• _DIRECTIONS FOR THIS TASK_:
Pull every "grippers" line out of the data below.

• _DATA SEGMENT_:
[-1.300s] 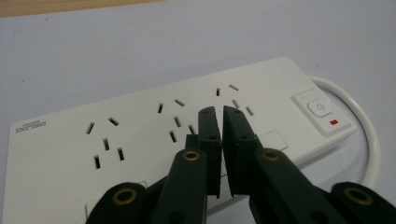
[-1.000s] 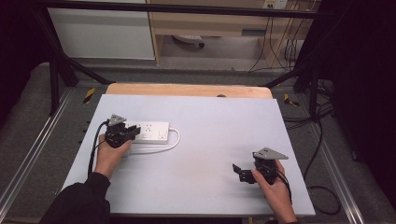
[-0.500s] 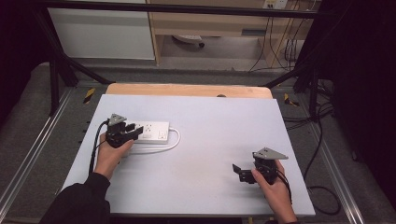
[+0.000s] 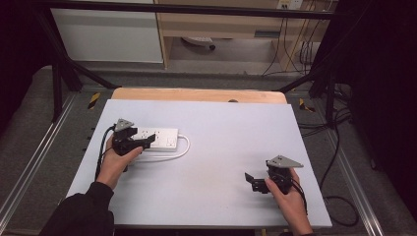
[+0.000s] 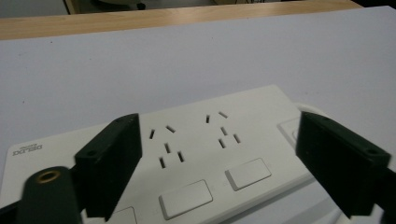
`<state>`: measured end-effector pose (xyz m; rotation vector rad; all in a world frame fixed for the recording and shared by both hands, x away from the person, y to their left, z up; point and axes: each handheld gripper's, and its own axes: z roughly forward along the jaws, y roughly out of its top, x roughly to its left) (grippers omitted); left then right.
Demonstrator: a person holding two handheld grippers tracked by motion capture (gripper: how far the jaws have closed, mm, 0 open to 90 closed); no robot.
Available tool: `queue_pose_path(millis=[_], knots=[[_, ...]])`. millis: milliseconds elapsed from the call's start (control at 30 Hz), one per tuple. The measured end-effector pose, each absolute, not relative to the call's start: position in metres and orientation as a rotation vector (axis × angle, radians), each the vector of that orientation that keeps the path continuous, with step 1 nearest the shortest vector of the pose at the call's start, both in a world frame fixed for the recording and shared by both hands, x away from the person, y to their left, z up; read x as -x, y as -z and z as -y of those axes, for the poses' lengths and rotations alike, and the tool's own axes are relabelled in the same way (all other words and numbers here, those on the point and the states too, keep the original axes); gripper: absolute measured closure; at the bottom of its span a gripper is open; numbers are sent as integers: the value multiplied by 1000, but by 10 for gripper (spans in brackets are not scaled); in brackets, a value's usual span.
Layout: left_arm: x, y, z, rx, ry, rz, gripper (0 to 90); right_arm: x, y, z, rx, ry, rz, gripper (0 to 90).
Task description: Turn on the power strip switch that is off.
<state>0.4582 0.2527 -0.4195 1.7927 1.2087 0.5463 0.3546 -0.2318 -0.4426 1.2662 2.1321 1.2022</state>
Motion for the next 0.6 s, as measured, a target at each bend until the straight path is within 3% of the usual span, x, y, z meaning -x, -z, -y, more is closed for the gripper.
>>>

• _EXPECTED ANSWER_:
`<state>`: measured end-effector pose (xyz m; rotation vector rad; all in a world frame fixed for the recording and shared by both hands, x away from the person, y to their left, z up; point and axes: each handheld gripper's, and its own axes: z roughly forward along the jaws, y roughly out of its top, x roughly to its left) (grippers omitted); left then right.
Demonstrator: a person holding two handheld grippers tracked by motion capture (gripper: how far the jaws have closed, mm, 0 open to 90 closed); no robot.

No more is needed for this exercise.